American soccer player and coach

Joe Papaleo (born October 7, 1961) is a retired American soccer goalkeeper who played professionally in the Major Indoor Soccer League and the Continental Indoor Soccer League. He was the 1990 MISL Goalkeeper of the Year and the 1993 CISL Goalkeeper of the Year. He currently coaches the Christian Brothers Academy boys' soccer team and is the former coach of the Syracuse Silver Knights Academy team. In 2012, he became the Goalkeeper coach for the MISL team the Syracuse Silver Knights.

==Youth==
In 1979, Papaleo graduated from Christian Brothers Academy where he was a three-time All-Central New York and one-time All State soccer player. He was inducted into the CBA Hall of Fame in 2001. Papaleo attended Syracuse University, playing on the men's soccer team from 1980 to 1982. He was a 1982 Third Team NSCAA All American and the Soccer America Goalkeeper of the Year. Papaleo set school records for career 44 and season wins with 44 and career shutouts with 36.

==Professional==
In 1982, the New York Cosmos selected Papaleo in the first round (first overall) of the North American Soccer League (1968-1984) draft. However, the Pittsburgh Spirit of the Major Indoor Soccer League also drafted him in the first round (first overall) of the MISL Draft. When the Cosmos informed Papaleo that he would be confined to the Cosmos reserve and indoor teams for at least three years, he chose to sign with Pittsburgh. He played for the Spirit until 1986 when he moved to the Tacoma Stars. After one season in Tacoma, the Stars released Papaleo in a salary reduction effort. On July 30, 1987, he signed as a free agent with the Dallas Sidekicks. He was the 1990 MISL Goalkeeper of the Year. The MISL collapsed at the end of the 1991–1992 season and the Sidekicks moved to the Continental Indoor Soccer League. Papaleo was the 1993 CISL Goalkeeper of the Year. Papaleo wore number 91. In 1989, he met Nick Veason an eleven-year-old soccer player dying of AIDS. He then changed his jersey number to 61. This was in honor of Veason's birthday of June 1. Papaleo visited Veason every day during his last five weeks alive. He died on October 28, 1990. Papaleo, Billy Phillips and Sidekicks' equipment manager Chris Agnes were pallbearers at his funeral. In 1995, the Sidekicks traded Papaleo to the Pittsburgh Stingers, but he retired soon after.

==Coach==
Following his retirement in 1995, Papaleo returned to Syracuse to become the head coach of the Christian Brothers Academy boys' soccer team. Over the years, his teams have won two New York State High School championships and he was the 2001 New York State Private School Coach of the Year.
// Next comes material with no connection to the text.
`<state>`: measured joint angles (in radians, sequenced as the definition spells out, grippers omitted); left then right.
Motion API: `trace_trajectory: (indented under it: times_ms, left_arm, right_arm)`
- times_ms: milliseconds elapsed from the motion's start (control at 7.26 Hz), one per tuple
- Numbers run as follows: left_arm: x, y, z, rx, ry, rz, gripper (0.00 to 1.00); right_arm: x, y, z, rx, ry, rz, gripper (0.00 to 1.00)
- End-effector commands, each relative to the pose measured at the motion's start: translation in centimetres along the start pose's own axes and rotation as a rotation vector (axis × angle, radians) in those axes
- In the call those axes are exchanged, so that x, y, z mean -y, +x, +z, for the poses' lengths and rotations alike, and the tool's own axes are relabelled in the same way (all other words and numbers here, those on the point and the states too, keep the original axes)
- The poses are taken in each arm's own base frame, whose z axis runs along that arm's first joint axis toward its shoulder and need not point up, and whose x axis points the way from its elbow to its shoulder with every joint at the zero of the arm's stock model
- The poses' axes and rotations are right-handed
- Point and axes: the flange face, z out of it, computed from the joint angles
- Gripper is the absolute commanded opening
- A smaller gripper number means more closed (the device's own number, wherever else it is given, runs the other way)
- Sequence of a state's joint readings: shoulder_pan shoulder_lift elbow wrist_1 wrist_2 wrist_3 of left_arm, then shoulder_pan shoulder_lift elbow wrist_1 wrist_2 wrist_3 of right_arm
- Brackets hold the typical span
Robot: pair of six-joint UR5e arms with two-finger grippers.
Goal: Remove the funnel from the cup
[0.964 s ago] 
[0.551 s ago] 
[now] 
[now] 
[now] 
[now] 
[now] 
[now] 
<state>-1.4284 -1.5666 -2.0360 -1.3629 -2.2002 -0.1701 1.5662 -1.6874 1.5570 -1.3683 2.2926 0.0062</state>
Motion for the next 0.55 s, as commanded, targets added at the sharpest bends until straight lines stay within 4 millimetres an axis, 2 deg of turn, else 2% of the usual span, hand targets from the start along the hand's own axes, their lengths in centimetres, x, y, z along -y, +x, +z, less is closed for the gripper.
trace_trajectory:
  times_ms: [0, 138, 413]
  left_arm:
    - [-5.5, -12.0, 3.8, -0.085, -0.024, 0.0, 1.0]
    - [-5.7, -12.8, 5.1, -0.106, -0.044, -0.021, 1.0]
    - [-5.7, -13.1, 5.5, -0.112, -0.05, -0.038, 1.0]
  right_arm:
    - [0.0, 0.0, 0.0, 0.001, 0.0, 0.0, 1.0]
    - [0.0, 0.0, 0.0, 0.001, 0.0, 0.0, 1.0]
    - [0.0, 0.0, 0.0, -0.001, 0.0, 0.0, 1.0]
In 2005, Papaleo was inducted into the Greater Syracuse Sports Hall of Fame.

Since 2010 to date, Papaleo has been the head coach for player skills development training for the Fayetteville-Manlius Soccer Club Travel Program.

In 2012, Papaleo became the assistant coach for the Syracuse Silver Knights.

In 2014's summer Papaleo coached Syracuse Developmental Academy boys u16 and u17 teams.